## What is required
The task calls for the lines below from the line with "motor housing at" to the line with "Room frame (metres): origin", both ends included, copied exactly, without any pictures.

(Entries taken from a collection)
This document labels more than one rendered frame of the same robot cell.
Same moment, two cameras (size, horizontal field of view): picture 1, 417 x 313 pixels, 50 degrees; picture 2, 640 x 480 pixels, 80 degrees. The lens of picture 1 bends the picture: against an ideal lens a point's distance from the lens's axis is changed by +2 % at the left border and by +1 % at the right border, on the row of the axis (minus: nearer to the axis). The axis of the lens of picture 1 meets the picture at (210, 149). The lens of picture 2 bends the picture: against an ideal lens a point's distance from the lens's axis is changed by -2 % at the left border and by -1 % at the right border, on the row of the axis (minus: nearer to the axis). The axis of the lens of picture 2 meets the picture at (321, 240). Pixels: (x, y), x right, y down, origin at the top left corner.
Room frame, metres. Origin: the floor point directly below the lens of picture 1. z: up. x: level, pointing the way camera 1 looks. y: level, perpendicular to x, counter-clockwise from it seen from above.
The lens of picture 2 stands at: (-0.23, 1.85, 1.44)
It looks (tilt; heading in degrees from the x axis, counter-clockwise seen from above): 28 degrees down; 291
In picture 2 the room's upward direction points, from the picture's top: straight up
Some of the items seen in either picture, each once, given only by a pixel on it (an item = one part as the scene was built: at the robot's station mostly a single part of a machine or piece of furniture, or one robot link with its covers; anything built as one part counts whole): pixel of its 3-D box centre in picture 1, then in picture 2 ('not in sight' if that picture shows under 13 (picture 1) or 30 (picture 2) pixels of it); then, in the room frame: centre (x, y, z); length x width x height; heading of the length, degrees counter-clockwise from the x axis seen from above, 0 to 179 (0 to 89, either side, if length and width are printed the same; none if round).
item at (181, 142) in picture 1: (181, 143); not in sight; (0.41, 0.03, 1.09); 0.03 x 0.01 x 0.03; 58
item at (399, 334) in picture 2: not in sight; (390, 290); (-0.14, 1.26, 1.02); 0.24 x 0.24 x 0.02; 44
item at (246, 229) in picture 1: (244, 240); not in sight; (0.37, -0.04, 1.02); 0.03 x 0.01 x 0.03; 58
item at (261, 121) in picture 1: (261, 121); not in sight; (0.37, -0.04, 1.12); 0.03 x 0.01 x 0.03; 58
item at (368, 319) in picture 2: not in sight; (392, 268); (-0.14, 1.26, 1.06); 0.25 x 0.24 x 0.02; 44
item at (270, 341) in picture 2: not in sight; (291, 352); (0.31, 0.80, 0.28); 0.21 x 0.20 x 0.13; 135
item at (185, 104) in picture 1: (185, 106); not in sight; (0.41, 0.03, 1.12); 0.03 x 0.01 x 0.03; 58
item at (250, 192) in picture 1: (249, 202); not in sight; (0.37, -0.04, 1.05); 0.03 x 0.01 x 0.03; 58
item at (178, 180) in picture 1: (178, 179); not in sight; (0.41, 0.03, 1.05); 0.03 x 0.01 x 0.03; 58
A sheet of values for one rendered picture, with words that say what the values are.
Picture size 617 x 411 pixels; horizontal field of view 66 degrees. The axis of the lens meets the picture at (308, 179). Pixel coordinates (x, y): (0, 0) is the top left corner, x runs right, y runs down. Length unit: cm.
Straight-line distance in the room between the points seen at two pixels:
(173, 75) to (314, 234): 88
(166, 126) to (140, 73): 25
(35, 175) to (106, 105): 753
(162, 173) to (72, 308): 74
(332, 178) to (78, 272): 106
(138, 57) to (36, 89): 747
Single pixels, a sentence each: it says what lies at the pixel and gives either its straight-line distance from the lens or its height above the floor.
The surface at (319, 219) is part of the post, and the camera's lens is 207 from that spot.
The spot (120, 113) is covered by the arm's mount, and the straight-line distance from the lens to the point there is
...
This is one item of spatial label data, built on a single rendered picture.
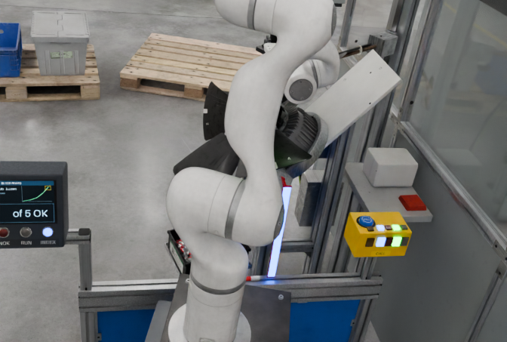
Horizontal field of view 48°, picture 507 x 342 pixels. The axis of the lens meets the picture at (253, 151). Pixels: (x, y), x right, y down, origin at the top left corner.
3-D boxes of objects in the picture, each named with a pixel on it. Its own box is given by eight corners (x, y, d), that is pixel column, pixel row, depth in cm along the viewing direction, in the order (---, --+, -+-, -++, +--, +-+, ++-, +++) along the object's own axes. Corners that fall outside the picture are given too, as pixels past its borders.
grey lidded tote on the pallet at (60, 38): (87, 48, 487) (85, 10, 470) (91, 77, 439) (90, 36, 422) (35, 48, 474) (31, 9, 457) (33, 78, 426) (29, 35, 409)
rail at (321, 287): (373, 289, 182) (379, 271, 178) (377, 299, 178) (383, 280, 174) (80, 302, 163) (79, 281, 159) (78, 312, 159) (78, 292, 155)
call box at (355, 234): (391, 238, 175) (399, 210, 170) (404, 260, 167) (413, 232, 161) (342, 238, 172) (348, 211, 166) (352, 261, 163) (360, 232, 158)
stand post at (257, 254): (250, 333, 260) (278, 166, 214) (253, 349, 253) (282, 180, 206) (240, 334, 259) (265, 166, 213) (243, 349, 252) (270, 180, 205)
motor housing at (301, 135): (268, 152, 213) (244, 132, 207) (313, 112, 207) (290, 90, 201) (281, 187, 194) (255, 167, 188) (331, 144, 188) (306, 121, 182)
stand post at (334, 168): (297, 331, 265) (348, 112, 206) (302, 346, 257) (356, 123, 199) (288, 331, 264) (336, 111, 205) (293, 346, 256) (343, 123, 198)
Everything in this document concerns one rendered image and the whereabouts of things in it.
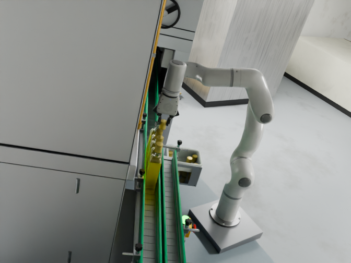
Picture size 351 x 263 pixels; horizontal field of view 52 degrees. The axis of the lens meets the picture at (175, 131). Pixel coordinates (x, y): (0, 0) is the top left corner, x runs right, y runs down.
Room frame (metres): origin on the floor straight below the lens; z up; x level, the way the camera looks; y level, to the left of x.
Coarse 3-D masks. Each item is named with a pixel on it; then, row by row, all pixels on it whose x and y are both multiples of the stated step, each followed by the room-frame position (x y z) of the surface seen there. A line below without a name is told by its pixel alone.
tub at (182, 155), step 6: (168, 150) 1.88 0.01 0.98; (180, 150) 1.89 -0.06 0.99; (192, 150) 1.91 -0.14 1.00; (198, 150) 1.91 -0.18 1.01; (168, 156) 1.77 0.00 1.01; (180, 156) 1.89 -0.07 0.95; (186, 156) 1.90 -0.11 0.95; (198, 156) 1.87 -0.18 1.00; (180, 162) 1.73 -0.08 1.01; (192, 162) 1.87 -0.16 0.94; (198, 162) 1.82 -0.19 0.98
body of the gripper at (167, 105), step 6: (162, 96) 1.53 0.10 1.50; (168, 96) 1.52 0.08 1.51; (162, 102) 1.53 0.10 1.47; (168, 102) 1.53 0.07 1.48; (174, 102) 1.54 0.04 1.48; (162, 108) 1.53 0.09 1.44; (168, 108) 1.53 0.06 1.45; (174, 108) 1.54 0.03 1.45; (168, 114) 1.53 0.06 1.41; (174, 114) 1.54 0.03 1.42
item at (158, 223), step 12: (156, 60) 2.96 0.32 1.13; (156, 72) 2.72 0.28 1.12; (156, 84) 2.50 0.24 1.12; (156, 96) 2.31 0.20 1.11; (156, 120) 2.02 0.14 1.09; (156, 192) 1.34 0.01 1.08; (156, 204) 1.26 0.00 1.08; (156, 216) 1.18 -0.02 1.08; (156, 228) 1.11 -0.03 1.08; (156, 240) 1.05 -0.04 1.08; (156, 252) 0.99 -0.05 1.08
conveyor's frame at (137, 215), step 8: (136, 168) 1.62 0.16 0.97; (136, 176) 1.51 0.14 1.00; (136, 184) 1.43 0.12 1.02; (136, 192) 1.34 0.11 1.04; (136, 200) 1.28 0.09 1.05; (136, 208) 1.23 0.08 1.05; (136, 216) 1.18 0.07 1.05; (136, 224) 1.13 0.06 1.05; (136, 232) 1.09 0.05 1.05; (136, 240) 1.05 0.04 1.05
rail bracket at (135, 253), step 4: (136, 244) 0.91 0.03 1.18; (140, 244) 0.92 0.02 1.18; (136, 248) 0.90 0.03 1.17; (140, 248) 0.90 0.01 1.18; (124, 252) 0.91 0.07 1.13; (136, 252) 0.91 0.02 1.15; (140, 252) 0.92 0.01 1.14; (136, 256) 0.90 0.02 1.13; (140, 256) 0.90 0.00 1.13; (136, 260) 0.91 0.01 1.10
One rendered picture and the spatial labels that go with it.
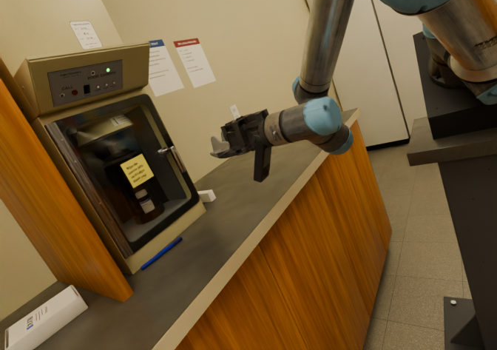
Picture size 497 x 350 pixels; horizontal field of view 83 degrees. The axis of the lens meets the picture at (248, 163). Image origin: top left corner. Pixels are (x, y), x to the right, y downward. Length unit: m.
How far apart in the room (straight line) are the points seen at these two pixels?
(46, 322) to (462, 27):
==
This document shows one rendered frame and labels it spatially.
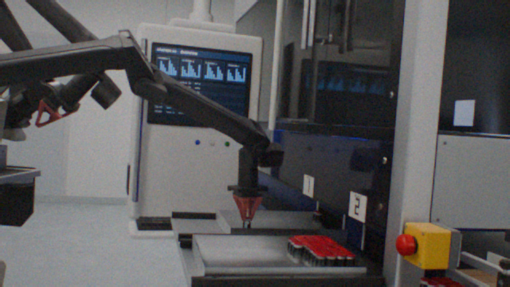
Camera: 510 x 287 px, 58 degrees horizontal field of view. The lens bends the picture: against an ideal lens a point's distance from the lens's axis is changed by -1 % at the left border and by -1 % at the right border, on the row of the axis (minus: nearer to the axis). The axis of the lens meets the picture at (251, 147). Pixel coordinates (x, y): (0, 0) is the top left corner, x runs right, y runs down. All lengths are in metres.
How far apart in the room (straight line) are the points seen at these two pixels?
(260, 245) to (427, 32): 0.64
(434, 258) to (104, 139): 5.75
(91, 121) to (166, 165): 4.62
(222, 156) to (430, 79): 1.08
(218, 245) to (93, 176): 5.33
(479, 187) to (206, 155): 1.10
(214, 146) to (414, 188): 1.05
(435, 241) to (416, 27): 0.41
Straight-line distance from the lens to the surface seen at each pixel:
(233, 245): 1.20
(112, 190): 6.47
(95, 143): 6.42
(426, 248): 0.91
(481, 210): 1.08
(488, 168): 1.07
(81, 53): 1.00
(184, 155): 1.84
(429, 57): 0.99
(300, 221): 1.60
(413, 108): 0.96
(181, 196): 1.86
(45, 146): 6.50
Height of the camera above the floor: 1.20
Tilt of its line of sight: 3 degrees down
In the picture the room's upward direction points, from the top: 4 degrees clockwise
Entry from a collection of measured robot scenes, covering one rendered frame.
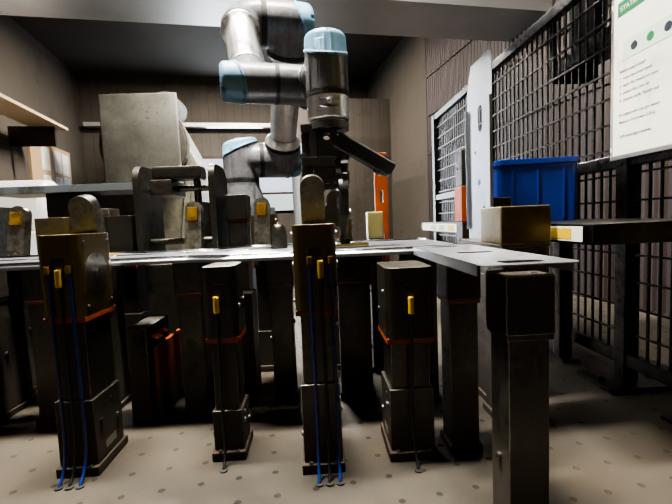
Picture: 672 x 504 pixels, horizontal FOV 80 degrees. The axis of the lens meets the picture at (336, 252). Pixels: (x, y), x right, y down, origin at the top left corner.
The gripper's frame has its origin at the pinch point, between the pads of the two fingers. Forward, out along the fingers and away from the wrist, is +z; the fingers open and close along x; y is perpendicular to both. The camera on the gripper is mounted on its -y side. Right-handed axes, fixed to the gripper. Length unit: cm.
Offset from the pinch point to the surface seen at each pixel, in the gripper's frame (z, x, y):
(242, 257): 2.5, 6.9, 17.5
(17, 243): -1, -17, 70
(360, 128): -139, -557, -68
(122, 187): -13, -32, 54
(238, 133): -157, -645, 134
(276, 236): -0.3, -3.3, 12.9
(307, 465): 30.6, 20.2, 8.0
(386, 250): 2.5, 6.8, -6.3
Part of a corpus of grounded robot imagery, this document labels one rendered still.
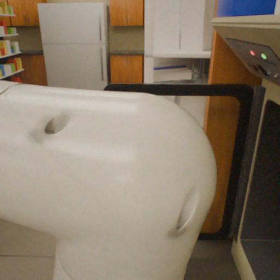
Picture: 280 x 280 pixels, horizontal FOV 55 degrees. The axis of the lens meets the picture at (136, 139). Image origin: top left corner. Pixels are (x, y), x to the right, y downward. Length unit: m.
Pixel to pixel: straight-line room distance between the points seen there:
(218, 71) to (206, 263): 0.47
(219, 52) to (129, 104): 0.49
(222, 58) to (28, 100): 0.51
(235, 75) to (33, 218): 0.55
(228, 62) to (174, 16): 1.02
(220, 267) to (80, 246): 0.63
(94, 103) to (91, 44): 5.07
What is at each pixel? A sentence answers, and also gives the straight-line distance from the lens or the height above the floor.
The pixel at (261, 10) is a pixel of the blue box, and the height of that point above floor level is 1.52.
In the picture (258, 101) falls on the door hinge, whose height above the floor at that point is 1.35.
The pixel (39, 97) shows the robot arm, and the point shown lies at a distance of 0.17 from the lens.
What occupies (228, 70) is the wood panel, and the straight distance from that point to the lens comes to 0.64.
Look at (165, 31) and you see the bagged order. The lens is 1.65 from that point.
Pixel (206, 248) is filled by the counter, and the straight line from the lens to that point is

## Your solution
motor housing at (301, 135): (268, 152, 213) (244, 132, 207) (313, 112, 207) (290, 90, 201) (281, 187, 194) (255, 167, 188) (331, 144, 188) (306, 121, 182)
stand post at (334, 168): (297, 331, 265) (348, 112, 206) (302, 346, 257) (356, 123, 199) (288, 331, 264) (336, 111, 205) (293, 346, 256) (343, 123, 198)
Everything in this document concerns one rendered image and the whereabouts of things in it.
Picture size 351 x 263 pixels; horizontal field of view 52 degrees. The axis of the lens meets the picture at (175, 131). Pixel coordinates (x, y): (0, 0) is the top left corner, x runs right, y runs down.
Room frame (metres): origin on the floor straight below the lens; z up; x level, the way the camera looks; y level, to the left of x.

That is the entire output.